Exercise prompt: Go through the entries below and print, exactly, the lines starting at the one with "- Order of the" and ending at the one with "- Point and", keeping both ends and no others.

[Recorded data]

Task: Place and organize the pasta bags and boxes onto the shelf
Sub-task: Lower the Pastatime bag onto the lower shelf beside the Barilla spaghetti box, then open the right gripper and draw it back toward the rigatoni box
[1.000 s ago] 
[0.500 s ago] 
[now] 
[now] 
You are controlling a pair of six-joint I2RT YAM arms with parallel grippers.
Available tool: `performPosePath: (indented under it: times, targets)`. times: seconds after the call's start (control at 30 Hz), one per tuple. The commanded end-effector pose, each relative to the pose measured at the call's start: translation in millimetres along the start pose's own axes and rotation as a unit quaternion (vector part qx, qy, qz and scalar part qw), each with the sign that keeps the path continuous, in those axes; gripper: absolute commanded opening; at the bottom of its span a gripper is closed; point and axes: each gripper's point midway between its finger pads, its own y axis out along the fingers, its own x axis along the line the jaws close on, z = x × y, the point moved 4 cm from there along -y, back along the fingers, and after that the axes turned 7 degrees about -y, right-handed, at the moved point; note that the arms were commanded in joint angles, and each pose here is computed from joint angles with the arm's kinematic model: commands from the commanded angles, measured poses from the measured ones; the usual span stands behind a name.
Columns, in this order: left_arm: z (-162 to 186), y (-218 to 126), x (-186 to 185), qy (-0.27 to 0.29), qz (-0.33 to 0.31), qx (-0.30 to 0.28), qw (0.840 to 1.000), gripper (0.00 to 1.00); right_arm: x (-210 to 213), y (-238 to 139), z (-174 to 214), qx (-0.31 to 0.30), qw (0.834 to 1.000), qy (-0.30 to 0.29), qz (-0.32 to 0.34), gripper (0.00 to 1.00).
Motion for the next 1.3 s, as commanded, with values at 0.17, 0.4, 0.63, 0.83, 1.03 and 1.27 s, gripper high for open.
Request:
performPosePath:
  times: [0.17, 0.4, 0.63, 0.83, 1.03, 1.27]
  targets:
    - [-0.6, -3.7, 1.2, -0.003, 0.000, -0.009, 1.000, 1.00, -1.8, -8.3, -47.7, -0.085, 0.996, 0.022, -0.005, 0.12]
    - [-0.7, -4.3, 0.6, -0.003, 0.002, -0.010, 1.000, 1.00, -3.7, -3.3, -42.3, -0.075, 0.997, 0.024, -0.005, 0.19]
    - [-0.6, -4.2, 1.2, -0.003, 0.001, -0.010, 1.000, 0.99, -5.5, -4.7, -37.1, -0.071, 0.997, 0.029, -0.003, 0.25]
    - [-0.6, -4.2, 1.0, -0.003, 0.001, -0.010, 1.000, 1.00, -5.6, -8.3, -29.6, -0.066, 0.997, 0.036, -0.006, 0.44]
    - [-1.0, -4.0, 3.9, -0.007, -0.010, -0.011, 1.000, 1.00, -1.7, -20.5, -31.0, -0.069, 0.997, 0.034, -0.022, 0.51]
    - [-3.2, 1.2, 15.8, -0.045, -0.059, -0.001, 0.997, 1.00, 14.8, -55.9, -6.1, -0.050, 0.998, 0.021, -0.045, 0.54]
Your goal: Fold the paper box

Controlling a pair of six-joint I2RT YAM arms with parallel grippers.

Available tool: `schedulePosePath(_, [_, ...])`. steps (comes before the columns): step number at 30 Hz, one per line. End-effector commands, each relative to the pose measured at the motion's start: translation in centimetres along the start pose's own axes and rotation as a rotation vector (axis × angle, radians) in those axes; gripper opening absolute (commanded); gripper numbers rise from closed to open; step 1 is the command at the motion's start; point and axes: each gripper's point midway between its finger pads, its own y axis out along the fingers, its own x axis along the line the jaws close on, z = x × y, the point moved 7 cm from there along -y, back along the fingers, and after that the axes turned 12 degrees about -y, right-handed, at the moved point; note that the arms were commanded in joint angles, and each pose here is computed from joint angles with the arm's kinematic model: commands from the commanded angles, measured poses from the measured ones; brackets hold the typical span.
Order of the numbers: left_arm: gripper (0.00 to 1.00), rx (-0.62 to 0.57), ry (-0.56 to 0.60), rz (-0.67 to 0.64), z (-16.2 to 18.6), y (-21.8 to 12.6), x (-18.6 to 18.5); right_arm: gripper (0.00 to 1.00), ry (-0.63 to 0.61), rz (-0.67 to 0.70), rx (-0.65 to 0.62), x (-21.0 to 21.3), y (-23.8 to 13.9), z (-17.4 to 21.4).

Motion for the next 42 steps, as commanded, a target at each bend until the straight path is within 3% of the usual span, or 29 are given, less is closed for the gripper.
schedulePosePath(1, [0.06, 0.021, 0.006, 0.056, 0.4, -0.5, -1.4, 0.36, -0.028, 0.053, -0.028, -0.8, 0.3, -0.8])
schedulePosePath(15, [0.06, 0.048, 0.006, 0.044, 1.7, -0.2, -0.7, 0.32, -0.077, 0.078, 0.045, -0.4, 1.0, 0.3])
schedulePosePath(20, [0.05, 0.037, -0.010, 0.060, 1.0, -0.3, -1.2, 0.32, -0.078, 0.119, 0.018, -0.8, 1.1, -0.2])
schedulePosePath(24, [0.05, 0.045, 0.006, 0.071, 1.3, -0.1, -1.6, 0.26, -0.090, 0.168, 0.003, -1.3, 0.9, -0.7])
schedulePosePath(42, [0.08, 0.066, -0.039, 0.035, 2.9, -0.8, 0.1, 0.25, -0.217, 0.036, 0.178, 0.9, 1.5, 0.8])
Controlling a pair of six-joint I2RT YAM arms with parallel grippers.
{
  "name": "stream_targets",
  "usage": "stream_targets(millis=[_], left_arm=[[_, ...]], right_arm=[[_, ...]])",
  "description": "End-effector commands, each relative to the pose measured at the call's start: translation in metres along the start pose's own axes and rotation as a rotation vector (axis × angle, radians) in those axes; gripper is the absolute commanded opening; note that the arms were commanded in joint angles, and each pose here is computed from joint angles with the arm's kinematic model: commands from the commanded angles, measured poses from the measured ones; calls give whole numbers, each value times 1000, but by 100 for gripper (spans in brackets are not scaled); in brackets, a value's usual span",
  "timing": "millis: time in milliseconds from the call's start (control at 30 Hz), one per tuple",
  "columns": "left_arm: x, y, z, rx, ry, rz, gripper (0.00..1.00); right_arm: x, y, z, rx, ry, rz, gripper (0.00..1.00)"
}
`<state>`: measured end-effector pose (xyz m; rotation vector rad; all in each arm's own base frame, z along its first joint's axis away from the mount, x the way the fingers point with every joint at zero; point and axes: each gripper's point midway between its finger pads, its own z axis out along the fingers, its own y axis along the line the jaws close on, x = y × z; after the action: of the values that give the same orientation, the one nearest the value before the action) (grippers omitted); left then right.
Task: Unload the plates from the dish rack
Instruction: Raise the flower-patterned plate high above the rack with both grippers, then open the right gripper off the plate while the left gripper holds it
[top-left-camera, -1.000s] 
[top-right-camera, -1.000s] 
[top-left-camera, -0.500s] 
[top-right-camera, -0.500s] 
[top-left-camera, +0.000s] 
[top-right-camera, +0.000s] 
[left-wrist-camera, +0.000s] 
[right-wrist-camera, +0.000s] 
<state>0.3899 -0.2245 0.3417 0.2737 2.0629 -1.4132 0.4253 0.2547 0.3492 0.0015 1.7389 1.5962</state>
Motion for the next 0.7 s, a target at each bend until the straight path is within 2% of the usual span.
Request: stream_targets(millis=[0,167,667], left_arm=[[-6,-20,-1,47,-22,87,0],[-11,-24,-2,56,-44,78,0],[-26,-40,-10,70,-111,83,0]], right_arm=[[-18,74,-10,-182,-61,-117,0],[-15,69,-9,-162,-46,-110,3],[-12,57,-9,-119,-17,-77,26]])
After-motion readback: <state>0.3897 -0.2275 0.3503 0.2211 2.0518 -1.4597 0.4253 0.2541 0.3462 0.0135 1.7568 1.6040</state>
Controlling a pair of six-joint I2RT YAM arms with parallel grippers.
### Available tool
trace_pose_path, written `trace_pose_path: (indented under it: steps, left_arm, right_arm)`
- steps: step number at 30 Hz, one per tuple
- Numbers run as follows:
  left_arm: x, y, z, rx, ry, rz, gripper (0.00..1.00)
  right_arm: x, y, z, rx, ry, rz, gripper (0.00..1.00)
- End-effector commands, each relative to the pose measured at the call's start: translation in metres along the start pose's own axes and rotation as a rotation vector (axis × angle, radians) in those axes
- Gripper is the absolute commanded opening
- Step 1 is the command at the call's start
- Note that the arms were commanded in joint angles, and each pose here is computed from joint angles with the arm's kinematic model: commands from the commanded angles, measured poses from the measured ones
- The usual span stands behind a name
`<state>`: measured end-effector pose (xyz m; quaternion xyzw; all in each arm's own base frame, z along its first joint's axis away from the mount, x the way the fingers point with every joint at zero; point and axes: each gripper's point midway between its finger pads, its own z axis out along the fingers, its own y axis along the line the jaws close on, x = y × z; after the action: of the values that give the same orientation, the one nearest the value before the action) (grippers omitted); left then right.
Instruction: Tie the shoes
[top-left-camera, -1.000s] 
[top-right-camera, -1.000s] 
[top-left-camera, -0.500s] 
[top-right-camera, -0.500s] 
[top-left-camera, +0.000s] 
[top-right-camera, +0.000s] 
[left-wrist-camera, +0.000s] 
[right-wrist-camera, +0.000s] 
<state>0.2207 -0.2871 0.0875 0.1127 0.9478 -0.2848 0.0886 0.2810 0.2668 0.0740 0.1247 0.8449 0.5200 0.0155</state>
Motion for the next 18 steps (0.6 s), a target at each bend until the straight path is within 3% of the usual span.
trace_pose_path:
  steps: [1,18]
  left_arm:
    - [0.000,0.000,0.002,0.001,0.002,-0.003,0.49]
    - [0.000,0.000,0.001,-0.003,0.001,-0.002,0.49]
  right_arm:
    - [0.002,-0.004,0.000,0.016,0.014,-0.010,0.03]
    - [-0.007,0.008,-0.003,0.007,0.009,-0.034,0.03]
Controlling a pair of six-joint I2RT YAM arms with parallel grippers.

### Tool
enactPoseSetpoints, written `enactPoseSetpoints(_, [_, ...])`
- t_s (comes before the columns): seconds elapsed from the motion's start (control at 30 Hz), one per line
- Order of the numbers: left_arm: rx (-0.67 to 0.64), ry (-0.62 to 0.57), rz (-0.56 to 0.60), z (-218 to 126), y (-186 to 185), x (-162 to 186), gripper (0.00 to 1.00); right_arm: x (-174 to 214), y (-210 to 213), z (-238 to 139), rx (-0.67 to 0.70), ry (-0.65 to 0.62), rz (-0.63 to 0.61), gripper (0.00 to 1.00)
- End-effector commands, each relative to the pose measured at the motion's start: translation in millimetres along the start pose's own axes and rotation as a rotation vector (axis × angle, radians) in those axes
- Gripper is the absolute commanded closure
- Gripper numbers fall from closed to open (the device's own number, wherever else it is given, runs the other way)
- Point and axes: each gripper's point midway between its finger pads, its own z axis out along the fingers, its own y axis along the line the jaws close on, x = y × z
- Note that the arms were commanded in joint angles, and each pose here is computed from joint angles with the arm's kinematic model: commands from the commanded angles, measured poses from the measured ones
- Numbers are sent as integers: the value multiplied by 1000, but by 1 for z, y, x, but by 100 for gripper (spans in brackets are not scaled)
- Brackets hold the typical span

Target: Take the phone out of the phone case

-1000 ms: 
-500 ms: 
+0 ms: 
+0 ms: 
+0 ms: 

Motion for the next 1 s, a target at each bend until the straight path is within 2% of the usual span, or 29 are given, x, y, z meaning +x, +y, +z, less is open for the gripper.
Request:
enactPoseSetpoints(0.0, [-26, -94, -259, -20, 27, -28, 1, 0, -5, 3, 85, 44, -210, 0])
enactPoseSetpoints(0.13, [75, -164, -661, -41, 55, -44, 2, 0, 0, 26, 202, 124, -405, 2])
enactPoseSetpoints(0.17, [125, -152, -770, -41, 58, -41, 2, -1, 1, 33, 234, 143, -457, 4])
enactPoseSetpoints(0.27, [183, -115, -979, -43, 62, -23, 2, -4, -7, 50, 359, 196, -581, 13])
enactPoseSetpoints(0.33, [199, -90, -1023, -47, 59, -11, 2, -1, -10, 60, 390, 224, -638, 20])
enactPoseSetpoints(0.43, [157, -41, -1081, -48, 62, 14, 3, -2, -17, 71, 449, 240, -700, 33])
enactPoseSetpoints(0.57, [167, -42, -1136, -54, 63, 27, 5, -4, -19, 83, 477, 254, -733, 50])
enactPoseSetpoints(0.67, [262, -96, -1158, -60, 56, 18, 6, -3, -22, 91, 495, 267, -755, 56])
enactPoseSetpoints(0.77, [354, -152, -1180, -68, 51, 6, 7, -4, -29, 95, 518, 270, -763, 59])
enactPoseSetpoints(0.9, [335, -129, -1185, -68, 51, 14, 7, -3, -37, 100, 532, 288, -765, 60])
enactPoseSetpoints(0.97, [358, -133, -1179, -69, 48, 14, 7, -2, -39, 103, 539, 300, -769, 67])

Answer to this exercise:
- Order of the numbers: left_arm: rx (-0.67 to 0.64), ry (-0.62 to 0.57), rz (-0.56 to 0.60), z (-218 to 126), y (-186 to 185), x (-162 to 186), gripper (0.00 to 1.00); right_arm: x (-174 to 214), y (-210 to 213), z (-238 to 139), rx (-0.67 to 0.70), ry (-0.65 to 0.62), rz (-0.63 to 0.61), gripper (0.00 to 1.00)
- End-effector commands, each relative to the pose measured at the motion's start: translation in millimetres along the start pose's own axes and rotation as a rotation vector (axis × angle, radians) in those axes
- Gripper is the absolute commanded closure
- Gripper numbers fall from closed to open (the device's own number, wherever else it is given, runs the other way)
- Point and axes: each gripper's point midway between its finger pads, its own z axis out along the fingers, its own y axis along the line the jaws close on, x = y × z

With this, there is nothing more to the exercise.